Hi,
I am putting together a quiet system for my research (quiet = watercooled); mostly Monte Carlo simulations. I am no where near finished porting my code. I would like to utilise multiple GPUs. So far I have two water cooled 9800GX2 on my workbench setup. I would like to put everything in the case and am wondering about additional cards. I have two open PCIe (x8) slots and a flex cable thingy so I could add one or two more cards. I’ve searched for power specs on these cards but found nothing. A little experimenting gives:
One 9800GX2 at system idle consumes 90 watts air cooled or 67 watts water cooled (no fan load).
Running the SDK nbody program adds 63 watts at 258 GFLOP/sec; this uses only one of the two G92’s. So a similarly active program using both G92’s would consume 67+63+63=193 watts.
My power supply is rated 1250 watts continuous and 1375 watts peak.
My system with an old VGA card consumes 310 watts with a heavy computational load. So, other things being equal, I could run a similarly active program on 4 cards at 310+193*4=1082 watts. But, other thing are never equal!
First, I am only measuring average power. Transient peaks can be much higher.
Second, how close is the nbody program to “full load”? Does power scale linearly with GFLOP’s?
I don’t want to do this assembly twice. I have to build a substructure to support the weight of the WC cards in a horizontal position and if I buy too many cards, I can’t really return them after modifying them.
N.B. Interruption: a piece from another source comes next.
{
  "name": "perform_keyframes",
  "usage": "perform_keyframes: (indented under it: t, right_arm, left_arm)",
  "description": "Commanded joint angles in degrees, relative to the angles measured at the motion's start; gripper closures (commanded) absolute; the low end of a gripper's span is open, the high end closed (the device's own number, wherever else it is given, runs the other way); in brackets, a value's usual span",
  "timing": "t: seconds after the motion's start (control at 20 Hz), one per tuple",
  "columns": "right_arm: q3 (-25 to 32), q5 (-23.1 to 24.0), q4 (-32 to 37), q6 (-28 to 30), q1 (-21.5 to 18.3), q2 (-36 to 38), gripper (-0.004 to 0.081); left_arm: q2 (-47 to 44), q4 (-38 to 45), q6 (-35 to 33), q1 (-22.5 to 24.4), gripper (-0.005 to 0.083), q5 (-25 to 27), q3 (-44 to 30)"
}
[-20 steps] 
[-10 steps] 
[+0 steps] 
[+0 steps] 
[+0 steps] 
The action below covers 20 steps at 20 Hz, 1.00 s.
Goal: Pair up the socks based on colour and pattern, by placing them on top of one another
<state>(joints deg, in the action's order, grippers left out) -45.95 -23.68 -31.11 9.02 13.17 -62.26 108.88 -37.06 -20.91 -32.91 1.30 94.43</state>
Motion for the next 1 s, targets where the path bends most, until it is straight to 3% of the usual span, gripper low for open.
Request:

An alternative plan is to have the two 9800GX2’s on the x16 slots and two 8800GTS(G92) on the 8x slots; sort of balance the memory bandwidth load.
Another other plan is for 2 x 9800GX2 and 2 x 280 cards (they seem to be dropping in price). Are there potential problems with this mix of cards?
Does anyone have power load data on these cards; either factory specs or personal experience?
Does anyone know of a free or open source program that would give a maximum or near maximum load on these cards?
I realize that maximum utilization of these cards is difficult to achieve but I would rather be prepared for near maximum loads.